Her zamanki gibi bir gündü ama neden her zamankinden daha sıkıcı ve donuk olduğunu anlayamıyordu. Son zamanlarda hiç boş vakti bile olmamıştı.

"...Oldukça iyiydi."

Aniden kendi kendine düşündü ve memnuniyetle gülümsedi. O sırada kapısının önünde bir hareket hissetti. Duyuları tarafından fark edilemeyecek kadar hafifti ama birisinin kapıda tereddüt ettiğini, kapıyı çalıp çalmayacağını merak ettiğini görebiliyordu. Ancak hiçbir şekilde tepki vermedi. Sadece kapıdaki kişinin ne yapacağını görmek için bekledi.

Kapı zili çalmadan önce bir süre geçti. Cevap gelmeyince kişi tekrar kapıyı çaldı. Zhenya yine cevap vermedi. Tereddüt eden ziyaretçi, karınca sesi gibi bir sesle, "İçeri geliyorum" dedi. Kapının açılması çok uzun sürmedi. Zhenya tam zamanında döndü.

Posta taşıyan düşük seviyeli bir çalışandı. Zhenya'nın gözleriyle karşılaştığında irkildi. Paketi teslim ettikten hemen sonra kaçmayı planladığı belliydi. İsteksizce kanepeye doğru yürüme şekli, mezbahaya sürüklenen bir ineği andırıyordu.
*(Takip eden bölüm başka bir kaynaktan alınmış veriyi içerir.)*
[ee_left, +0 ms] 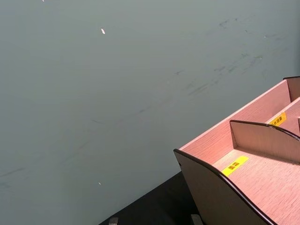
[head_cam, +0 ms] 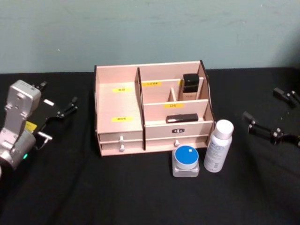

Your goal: Pick up the facial cleanser and watermelon frost from the table and place them into the tiered storage box.

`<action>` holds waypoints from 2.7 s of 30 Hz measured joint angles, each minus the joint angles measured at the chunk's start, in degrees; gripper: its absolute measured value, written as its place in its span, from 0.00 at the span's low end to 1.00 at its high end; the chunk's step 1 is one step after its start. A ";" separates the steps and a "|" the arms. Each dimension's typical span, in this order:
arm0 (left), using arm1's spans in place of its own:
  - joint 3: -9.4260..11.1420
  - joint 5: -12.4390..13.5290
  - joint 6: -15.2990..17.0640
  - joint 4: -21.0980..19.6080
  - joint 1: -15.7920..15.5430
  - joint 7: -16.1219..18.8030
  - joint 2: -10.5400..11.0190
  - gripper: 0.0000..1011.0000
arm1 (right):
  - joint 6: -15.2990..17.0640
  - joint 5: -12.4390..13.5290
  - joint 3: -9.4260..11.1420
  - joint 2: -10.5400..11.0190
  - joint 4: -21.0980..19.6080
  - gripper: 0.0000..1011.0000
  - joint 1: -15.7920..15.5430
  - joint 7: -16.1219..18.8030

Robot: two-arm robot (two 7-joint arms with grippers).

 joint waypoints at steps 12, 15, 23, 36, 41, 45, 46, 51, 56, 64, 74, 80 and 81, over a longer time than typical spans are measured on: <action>0.00 0.00 0.00 0.00 0.00 0.00 0.00 0.99 | 3.26 -0.11 3.44 2.02 -4.53 0.99 -8.75 1.19; 0.00 0.00 0.00 0.00 0.00 0.00 0.00 0.99 | 4.20 -0.79 3.10 1.97 -4.51 0.99 -9.04 1.06; 0.00 0.00 0.00 0.00 0.00 0.00 0.00 0.99 | 6.92 -2.60 -0.21 0.27 -2.08 0.99 -7.06 1.45; 0.00 0.00 0.00 0.00 0.00 0.00 0.00 0.99 | 8.67 -5.76 -5.68 -4.14 2.60 0.99 -0.31 3.95; 0.00 0.00 0.00 0.00 0.00 0.00 0.00 0.99 | 9.05 -7.39 -7.34 -6.04 4.17 0.99 2.24 4.66; 0.00 0.00 0.00 0.00 0.00 0.00 0.00 0.99 | 9.35 -8.32 -8.19 -7.47 5.43 0.99 4.09 5.16; 0.00 0.00 0.00 0.00 0.00 0.00 0.00 0.99 | 9.46 -8.50 -8.34 -7.71 5.67 0.99 4.41 5.28; 0.00 0.00 0.00 0.00 0.00 0.00 0.00 0.99 | 9.89 -9.48 -9.05 -9.10 6.82 0.99 6.01 5.85; 0.00 0.00 0.00 0.00 0.00 0.00 0.00 0.99 | 10.21 -10.37 -9.55 -10.57 8.09 0.99 7.49 6.55; 0.00 0.00 0.00 0.00 0.00 0.00 0.00 0.99 | 10.57 -11.59 -9.81 -12.74 9.72 0.99 9.18 7.44; 0.00 0.00 0.00 0.00 0.00 0.00 0.00 0.99 | 11.04 -12.70 -10.07 -14.90 11.25 0.99 10.52 8.94; 0.00 0.00 0.00 0.00 0.00 0.00 0.00 0.99 | 11.40 -13.29 -10.06 -15.94 11.81 0.99 10.85 9.46; 0.00 0.00 0.00 0.00 0.00 0.00 0.00 0.99 | 11.49 -13.42 -10.00 -16.21 11.91 0.99 10.91 9.61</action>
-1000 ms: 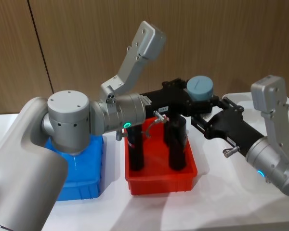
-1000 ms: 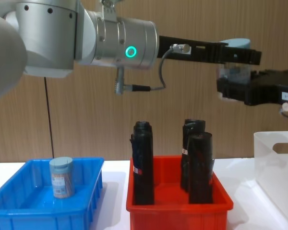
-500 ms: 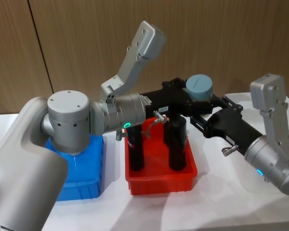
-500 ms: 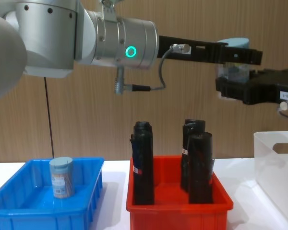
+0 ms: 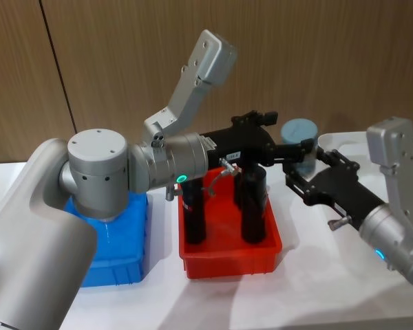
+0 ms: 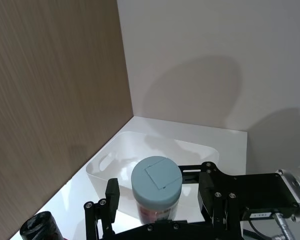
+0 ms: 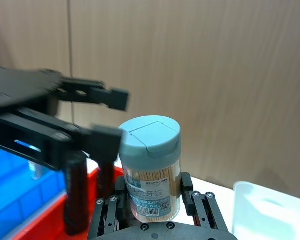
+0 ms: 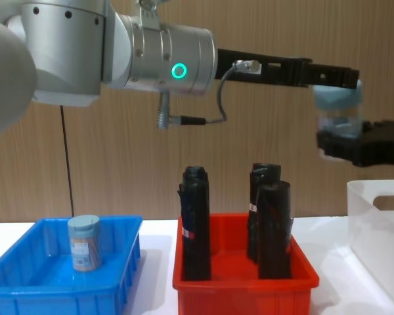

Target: Pick the cotton swabs from the blue box and place them into the white box.

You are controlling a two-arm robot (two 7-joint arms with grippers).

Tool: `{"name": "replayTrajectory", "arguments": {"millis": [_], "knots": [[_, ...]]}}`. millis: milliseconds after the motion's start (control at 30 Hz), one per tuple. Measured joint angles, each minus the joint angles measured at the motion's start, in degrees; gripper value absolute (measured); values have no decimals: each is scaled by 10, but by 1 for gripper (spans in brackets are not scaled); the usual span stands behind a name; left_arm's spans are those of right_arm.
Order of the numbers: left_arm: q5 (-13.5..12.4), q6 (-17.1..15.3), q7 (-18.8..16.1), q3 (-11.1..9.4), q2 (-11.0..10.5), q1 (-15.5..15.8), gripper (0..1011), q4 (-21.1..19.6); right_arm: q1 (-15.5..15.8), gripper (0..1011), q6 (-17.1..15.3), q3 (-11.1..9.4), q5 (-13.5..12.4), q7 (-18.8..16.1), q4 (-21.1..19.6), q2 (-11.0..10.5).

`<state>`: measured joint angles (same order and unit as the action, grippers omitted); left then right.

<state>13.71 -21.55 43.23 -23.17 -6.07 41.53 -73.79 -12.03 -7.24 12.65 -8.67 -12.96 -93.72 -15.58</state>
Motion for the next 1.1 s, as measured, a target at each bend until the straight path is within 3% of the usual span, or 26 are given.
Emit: {"name": "replayTrajectory", "arguments": {"millis": [567,1100], "knots": [[0,0,0,0,0,0,1004,0,3,639,-7,-39,-19,60,51,-29],[0,0,0,0,0,0,1004,0,-53,668,-58,-65,-5,74,155,-45]]}}
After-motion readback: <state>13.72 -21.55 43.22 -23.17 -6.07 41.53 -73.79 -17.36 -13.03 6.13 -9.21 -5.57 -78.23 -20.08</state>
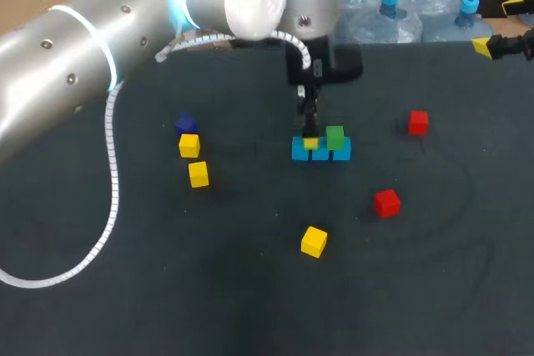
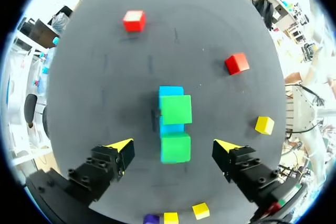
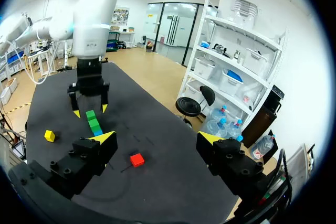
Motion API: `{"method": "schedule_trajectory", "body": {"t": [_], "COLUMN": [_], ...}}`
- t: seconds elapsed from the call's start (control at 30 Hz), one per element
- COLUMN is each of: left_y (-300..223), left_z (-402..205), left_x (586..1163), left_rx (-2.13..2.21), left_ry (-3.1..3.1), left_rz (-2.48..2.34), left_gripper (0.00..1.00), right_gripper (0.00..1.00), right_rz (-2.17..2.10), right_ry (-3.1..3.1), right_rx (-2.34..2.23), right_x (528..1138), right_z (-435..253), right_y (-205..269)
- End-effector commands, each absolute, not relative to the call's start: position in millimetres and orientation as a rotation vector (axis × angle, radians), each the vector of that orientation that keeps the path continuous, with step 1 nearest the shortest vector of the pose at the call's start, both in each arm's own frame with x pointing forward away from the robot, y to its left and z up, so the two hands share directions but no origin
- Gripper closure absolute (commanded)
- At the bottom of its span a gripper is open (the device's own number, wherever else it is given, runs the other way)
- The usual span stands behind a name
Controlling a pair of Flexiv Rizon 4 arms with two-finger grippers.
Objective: Place the blue cubes, place green cubes on the blue cubes, place the yellow cubes on the green cubes, then place the red cubes on the yellow cubes, and place purple cube on the red cubes.
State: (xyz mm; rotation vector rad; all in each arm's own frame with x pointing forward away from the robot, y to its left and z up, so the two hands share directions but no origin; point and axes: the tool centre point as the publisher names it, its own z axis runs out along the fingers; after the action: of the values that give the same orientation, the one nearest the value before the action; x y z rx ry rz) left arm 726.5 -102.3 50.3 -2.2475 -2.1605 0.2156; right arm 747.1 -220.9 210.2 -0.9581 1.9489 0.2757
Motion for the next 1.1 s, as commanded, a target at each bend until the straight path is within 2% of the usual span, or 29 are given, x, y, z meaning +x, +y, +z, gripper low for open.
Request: {"method": "schedule_trajectory", "body": {"t": [0.03, 0.43, 0.87, 1.1], "left_y": [-82.2, -51.8, 21.4, 37.6], "left_z": [77.9, 96.3, 64.2, 60.4], "left_x": [715.3, 694.2, 664.1, 640.1], "left_rx": [-2.273, -2.228, -1.851, -1.786], "left_ry": [-2.211, -2.282, -2.548, -2.636], "left_rz": [0.242, 0.217, 0.129, 0.161], "left_gripper": [0.0, 0.0, 0.0, 0.0], "right_gripper": [0.0, 0.0, 0.0, 0.0], "right_rz": [0.275, 0.275, 0.275, 0.275], "right_ry": [1.949, 1.949, 1.949, 1.949], "right_rx": [-0.958, -0.958, -0.958, -0.958], "right_x": [747.2, 747.2, 747.2, 747.2], "right_z": [210.0, 210.0, 210.0, 210.0], "right_y": [-220.7, -220.7, -220.7, -220.7]}}
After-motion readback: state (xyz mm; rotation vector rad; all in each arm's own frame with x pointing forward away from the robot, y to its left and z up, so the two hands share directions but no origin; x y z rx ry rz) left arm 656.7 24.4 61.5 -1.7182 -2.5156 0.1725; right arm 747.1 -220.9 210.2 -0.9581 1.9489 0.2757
Zhenya tek kelime etmeden adamı izledi. Adam yırtıcı bir hayvana yemek veriyormuşçasına postayı masasının kenarına bıraktı. Hareketleri sanki ağır çekimdeymiş gibi dikkatliydi.

"Sizi yalnız bırakacağım."

Tereddüt etti, kaçmak için doğru zamanlamayı yakaladı ve hemen ayrılma niyetini açıkladı. Ama o anda Zhenya ayağa kalktı. Adam irkildi ve hareket etmeden olduğu yerde donup kaldı.

Hakkında çok şey duyduğu Psikh Bogdanov yaklaşıyordu. Psikh'in görüş alanından uzak durmanın en iyisi olduğunu söyleyen kıdemlilerinin tavsiyesi kafasında yankılanıyordu. Aralarındaki mesafe kapandıkça kendine özgü koku daha da güçlendi. Adamın boğazı yandı ve midesi çalkalandı.

"Bir kaplan mı gördün? Neden bu kadar gerginsin?"

"Ben, ben gergin değilim!"

"Gerçekten mi? O zaman dans etmeyi dene."

Adam beklenmedik istek karşısında şaşkına döndü. Yanlış duymadığını kanıtlamak için Zhenya ondan tekrar dans etmesini istedi. Adamın yüzü utançtan maviye döndü. Reddedemezdi. Bu zaten bir saygı ilkesi olmasına rağmen, eğer aynı fikirde değilse boynundan aşağısının çiğneneceğini biliyordu.

Koridordan geçmek onu boğmak için yeterliydi ama kapalı bir alanda tek kişi olmak vücudundaki tüylerin diken diken olmasına neden oluyordu. İçeri girerken kapıyı arkasından kapattığı için pişman oldu. Farkına varmadan durum hızla ilerledi. Zhenya onu teşvik etmek için "Devam et" dedi. Adam nefes nefese ona baktı. Gözlerindeki bakış neredeyse itaat etmesi halinde bağışlanacak bir rica gibiydi.

Zhenya gülümsedi, masasında kollarını kavuşturmuş halde oturuyor ve adamı izliyordu. Çalışana baktı, ne demek istediği açıktı. Adam çılgın bir köpek tarafından ısırıldığını düşünerek sertçe yutkundu ve gözlerini sıkıca kapattı ama çok geçmeden bu düşünceyi kafasından sildi. Psikh'in isteklerine karşı gelerek boşuna ölmesine imkan yoktu. Tek yapması gereken çıkarlarını tatmin etmekti.